Japanese Prime Minister Shinzo Abe, who will take a decision on the question of hiking the country's sales tax in 2015, will reportedly be guarded given the move's potential blow to the economy.
Abe will decide in December whether to proceed with the second-stage rise in the sales tax to 10% effective October 2015, in a bid to contain Japan's huge public debt.
Economy Minister Akira Amari has said he expects a rather cautious decision, particularly if any risk emerges of the economy relapsing into deflation as that will ruin the very purpose of Abe's policies, known as "Abenomics".
Abe's current position on a tax hike remains "utterly neutral", Amari added, Reuters reported.
Amari also said that Tokyo was prepared to roll out a stimulus package to curb the economic impact if it decides to raise the sales tax in 2015.
But if the government decides to give up the planned sales tax hike, it will have to take steps to compensate for lost revenue and declare when it will raise the tax, to retain the market's trust in Japan's public finances, Amari added.
"He said no countries have doubled the sales tax rate over a year and a half ... I expect that he will make a considerably cautious decision."
"It would be very risky" if the confidence is lost, he said.

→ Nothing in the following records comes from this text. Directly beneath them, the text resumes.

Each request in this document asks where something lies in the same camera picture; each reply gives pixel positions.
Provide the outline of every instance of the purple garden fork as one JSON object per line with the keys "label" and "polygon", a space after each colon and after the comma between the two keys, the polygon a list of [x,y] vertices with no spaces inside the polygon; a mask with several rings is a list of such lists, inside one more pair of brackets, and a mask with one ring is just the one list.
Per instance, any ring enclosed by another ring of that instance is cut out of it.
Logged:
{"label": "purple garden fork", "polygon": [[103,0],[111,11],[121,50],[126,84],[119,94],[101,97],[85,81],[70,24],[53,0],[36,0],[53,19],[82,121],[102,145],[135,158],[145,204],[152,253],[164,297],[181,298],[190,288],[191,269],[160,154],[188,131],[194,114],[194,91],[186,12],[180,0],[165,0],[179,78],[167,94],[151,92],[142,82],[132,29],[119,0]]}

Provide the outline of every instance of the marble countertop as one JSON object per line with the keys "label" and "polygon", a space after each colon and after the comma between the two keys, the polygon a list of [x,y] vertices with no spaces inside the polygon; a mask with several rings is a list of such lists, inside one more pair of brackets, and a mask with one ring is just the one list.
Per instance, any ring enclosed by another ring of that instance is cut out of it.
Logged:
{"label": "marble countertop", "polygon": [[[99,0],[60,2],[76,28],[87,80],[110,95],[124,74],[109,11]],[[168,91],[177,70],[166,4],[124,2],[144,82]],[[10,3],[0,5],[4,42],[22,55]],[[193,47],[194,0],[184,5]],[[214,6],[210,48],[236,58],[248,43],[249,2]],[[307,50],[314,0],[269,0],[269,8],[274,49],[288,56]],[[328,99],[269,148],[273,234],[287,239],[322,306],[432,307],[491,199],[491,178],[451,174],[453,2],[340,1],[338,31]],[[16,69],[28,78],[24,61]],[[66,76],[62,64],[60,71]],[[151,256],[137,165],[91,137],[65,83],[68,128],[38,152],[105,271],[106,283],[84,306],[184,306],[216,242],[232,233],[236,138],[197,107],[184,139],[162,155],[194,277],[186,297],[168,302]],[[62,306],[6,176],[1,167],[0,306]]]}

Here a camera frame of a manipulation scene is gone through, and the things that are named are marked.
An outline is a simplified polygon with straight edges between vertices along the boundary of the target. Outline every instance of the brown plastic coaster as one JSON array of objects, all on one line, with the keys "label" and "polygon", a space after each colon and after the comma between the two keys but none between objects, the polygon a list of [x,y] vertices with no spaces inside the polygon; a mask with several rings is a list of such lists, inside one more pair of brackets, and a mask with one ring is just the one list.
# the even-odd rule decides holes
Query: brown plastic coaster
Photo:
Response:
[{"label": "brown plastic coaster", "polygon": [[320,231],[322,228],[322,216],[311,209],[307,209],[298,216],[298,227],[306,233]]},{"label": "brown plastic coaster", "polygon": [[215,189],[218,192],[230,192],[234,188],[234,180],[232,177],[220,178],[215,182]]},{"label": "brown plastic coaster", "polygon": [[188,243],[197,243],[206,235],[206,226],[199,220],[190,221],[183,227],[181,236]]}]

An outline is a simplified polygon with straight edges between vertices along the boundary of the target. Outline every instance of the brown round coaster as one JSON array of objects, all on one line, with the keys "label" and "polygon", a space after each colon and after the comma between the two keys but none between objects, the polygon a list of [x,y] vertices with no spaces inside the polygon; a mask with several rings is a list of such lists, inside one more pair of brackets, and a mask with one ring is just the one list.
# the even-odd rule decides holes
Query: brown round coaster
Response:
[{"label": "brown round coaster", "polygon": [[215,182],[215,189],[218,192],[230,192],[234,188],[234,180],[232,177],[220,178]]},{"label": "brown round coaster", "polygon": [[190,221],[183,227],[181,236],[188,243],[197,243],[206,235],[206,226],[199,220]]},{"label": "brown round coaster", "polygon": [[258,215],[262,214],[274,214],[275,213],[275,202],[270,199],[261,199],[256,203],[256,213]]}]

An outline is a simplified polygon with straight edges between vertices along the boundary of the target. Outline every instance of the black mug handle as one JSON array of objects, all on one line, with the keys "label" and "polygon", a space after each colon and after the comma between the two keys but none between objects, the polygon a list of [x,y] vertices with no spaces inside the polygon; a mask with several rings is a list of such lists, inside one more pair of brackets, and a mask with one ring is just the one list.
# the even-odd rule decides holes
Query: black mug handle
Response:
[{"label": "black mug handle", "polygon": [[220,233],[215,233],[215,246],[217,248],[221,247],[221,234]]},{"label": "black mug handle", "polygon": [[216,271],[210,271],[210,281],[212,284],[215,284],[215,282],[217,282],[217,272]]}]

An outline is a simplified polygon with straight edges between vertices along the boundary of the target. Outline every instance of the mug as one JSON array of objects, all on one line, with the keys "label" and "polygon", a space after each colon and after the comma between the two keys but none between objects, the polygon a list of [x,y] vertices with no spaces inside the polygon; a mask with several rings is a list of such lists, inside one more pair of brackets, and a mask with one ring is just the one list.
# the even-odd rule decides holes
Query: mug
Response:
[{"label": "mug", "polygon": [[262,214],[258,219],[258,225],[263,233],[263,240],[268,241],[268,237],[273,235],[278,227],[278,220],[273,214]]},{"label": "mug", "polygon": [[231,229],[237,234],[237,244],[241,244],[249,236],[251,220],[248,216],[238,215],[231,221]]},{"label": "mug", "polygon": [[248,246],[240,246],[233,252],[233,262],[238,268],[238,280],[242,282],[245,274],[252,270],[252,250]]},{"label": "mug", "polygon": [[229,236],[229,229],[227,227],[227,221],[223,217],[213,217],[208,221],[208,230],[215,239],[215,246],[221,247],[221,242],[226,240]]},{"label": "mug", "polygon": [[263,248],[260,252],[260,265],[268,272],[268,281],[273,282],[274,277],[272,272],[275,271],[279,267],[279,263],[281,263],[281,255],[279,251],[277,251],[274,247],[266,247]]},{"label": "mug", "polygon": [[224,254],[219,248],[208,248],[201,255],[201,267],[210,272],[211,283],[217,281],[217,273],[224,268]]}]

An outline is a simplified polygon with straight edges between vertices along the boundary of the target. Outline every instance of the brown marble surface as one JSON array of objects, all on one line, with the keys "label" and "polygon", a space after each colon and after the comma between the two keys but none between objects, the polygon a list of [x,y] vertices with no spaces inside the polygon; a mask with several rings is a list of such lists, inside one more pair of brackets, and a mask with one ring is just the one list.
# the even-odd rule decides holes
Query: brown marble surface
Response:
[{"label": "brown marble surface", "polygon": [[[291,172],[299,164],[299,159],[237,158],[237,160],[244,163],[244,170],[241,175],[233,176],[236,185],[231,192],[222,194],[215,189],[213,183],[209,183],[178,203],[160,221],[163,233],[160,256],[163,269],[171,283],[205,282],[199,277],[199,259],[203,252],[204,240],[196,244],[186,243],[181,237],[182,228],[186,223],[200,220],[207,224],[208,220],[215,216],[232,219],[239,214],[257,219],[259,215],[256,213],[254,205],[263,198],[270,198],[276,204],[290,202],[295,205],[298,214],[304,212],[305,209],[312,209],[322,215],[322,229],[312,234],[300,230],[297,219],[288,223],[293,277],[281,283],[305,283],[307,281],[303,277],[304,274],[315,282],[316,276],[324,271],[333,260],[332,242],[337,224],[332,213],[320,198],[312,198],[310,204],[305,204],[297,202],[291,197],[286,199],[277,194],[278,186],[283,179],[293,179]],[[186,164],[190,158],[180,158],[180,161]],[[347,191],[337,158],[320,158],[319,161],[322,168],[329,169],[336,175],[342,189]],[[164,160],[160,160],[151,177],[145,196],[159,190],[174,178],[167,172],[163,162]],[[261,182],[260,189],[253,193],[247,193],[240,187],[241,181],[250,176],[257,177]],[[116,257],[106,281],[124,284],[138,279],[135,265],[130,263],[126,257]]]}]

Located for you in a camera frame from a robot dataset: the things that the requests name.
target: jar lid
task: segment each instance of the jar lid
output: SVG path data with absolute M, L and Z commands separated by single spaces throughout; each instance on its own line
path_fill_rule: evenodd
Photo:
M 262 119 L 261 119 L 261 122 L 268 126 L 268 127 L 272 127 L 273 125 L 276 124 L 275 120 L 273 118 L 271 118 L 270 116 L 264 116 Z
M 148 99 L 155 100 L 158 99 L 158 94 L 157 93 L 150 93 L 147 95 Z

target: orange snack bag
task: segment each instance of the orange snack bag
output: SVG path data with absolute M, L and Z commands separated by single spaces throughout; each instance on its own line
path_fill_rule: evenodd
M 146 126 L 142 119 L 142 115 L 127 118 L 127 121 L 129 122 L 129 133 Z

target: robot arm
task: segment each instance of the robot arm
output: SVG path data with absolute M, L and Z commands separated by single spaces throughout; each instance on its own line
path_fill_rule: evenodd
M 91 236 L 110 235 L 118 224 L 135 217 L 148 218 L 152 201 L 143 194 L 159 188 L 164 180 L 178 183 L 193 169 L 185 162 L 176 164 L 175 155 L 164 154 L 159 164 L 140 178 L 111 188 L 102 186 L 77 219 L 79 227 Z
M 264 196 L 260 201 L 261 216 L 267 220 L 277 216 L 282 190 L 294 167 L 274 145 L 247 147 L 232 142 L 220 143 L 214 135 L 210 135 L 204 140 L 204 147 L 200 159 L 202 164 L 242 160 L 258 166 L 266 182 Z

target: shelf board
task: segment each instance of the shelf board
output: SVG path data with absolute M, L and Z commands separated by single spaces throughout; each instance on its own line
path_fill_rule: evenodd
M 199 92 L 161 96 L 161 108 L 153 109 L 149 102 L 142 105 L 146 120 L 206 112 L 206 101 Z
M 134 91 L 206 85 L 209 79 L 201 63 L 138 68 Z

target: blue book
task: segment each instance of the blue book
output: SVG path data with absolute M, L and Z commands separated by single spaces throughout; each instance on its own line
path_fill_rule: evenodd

In August, Tokyo warned that the April sales tax hike could have a long-standing effect on the world's third largest economy.
The Japanese economy shrank 6.8% on an annual basis in the second quarter, more than erasing a first-quarter surge in the run-up to the sales tax hike.
Consumer prices struck a 23-year high in April 2014, in the wake of the 1 April sales tax hike, a positive development in Tokyo's near two-decade-long battle against deflation.
But higher prices resulted in a bigger-than-expected drop in consumer spending and a higher-than-expected slowdown in factory activity in April, government data showed.